Kanaya hanya mengangguk. Sabrina segera memeluk rekannya itu dan bergegas menuju sekolah Kayla bersama beberapa anak buah untuk melakukan pemeriksaan.

***

Sabrina mendesah pelan. Dia sudah memeriksa kamera pengawas dan menanyai para guru serta orang-orang di sekitar sekolah, tetapi mereka hanya tahu gadis kecil itu berjalan keluar dari sekolah, selebihnya tidak ada yang melihat keberadaan Kayla. Kamera pengawas juga menunjukkan hal yang sama.

'Ini buruk. Seseorang mungkin menculik Kayla dan orang itu mengincar Kanaya atau kami semua,' ucap gadis itu dalam hati. Tidak dapat dipungkiri, pekerjaan sebagai detektif membuat mereka memiliki banyak musuh, terutama para penjahat yang kadang menaruh dendam dan berbuat nekat.
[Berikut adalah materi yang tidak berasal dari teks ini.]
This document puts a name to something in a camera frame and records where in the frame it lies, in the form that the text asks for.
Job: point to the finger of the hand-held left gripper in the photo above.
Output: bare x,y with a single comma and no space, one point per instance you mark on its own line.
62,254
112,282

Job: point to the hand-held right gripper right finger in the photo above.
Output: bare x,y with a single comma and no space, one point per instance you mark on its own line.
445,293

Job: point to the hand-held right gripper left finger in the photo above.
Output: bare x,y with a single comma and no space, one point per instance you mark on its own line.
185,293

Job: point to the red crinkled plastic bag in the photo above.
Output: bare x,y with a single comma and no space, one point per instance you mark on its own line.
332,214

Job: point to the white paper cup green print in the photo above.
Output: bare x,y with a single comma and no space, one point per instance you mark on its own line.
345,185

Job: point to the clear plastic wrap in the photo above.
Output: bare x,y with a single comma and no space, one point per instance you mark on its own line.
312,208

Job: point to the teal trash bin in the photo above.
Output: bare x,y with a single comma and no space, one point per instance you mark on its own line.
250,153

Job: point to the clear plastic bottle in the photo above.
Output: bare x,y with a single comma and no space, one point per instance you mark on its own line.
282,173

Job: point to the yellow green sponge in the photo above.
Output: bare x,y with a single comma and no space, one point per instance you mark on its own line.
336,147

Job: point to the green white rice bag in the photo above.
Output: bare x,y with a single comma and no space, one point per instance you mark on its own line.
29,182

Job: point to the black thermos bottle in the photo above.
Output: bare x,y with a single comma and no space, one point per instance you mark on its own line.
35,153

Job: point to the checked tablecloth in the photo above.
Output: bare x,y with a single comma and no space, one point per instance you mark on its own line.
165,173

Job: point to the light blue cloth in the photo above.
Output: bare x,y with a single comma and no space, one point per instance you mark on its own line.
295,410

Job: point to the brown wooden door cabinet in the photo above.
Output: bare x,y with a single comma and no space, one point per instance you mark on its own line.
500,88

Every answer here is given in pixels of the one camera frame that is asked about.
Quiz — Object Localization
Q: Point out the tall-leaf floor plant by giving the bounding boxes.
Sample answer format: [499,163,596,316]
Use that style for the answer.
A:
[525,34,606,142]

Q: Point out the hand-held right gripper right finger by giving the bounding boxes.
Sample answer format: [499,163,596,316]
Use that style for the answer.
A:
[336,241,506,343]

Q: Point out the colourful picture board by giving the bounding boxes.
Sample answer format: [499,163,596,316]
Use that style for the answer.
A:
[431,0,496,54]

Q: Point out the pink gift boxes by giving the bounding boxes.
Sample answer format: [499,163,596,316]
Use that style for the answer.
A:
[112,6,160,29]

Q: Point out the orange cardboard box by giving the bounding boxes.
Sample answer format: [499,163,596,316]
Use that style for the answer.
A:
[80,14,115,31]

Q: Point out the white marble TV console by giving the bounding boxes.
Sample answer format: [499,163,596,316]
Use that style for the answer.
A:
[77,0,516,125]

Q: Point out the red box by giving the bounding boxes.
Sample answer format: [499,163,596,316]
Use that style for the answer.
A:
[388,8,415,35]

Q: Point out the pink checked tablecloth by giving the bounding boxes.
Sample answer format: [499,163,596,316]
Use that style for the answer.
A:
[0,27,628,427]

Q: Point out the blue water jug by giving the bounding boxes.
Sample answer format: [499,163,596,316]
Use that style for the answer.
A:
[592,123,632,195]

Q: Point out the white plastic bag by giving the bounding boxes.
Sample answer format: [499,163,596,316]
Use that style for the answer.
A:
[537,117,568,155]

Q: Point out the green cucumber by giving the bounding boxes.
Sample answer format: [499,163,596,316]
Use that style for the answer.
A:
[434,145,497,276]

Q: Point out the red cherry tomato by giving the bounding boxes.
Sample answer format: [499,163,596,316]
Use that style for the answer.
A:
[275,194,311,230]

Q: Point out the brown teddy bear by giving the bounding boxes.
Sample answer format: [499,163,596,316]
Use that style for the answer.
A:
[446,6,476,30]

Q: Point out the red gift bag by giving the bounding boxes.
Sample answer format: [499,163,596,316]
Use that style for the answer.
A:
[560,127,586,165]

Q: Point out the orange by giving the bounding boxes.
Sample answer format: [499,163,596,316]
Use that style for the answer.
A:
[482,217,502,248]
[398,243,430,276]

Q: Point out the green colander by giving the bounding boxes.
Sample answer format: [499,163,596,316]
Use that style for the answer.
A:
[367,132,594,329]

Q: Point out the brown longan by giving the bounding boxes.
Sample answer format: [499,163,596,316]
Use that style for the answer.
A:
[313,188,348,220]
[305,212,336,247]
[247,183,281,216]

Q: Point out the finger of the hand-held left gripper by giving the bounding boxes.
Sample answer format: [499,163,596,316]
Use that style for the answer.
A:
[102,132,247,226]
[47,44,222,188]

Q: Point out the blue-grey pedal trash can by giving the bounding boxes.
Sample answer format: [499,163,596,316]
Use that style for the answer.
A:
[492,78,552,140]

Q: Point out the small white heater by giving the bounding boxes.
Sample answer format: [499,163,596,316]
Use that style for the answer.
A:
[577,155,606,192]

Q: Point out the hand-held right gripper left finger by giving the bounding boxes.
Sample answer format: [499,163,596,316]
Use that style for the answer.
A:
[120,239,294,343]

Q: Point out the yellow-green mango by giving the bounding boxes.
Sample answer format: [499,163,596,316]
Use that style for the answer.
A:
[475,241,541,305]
Sabrina masih ingat sering sekali ia dan Kanaya mendapat teror. Bahkan pernah mobil dinas yang terparkir di halaman kantor tiba-tiba meledak begitu saja. Mobil pribadinya juga pernah dirusak berulang kali. Teror juga yang mempertemukan dia dengan Luca yang menolongnya dari kepungan preman yang ingin membalas dendam.

'Bagaimana kalau ini hal yang sama? Para penjahat itu mungkin berbuat nekat. Kayla, gadis kecil itu pasti ketakutan. Kami harus menemukan dia sebelum terjadi sesuatu padanya,' tekad Sabrina.

***

Ponsel Kanaya kembali berdering. Wanita yang sedang panik itu segera mengangkat. Berharap dari Sabrina yang mengabarkan bahwa dirinya sedang bersama Kayla dan putrinya itu baik-baik saja.

"Ibu!" panggil suara di seberang.

"Kay, kamu di mana? Kamu sudah pulang?"

"Belum, aku main ke rumah teman Ibu. Orangnya baik deh, tadi aku sempat takut sih, karena nggak kenal, tapi terus dia bilang kalau dia teman Ibu dan Ibu yang menyuruh dia jemput aku, karena sedang sibuk," tutur Kayla panjang lebar.

"Nak, kamu ...."

"Kamu sudah dengar 'kan suara putrimu? Sekarang dengarkan permintaanku atau putrimu akan mati!"

"Aku tidak membuat kesepakatan dengan penjahat sepertimu. Kembalikan Kayla sekarang!"

"Pilihan ada di tanganmu. Kau turuti permintaanku atau kau akan segera melihat mayat anak kesayanganmu ini!"

"Baiklah, aku akan turuti kemauan kalian, tetapi jangan berani kalian menyentuh atau melukai putriku!"

"Pilihan yang bagus, Nyonya Detektif. Sekarang ini yang harus kaulakukan!"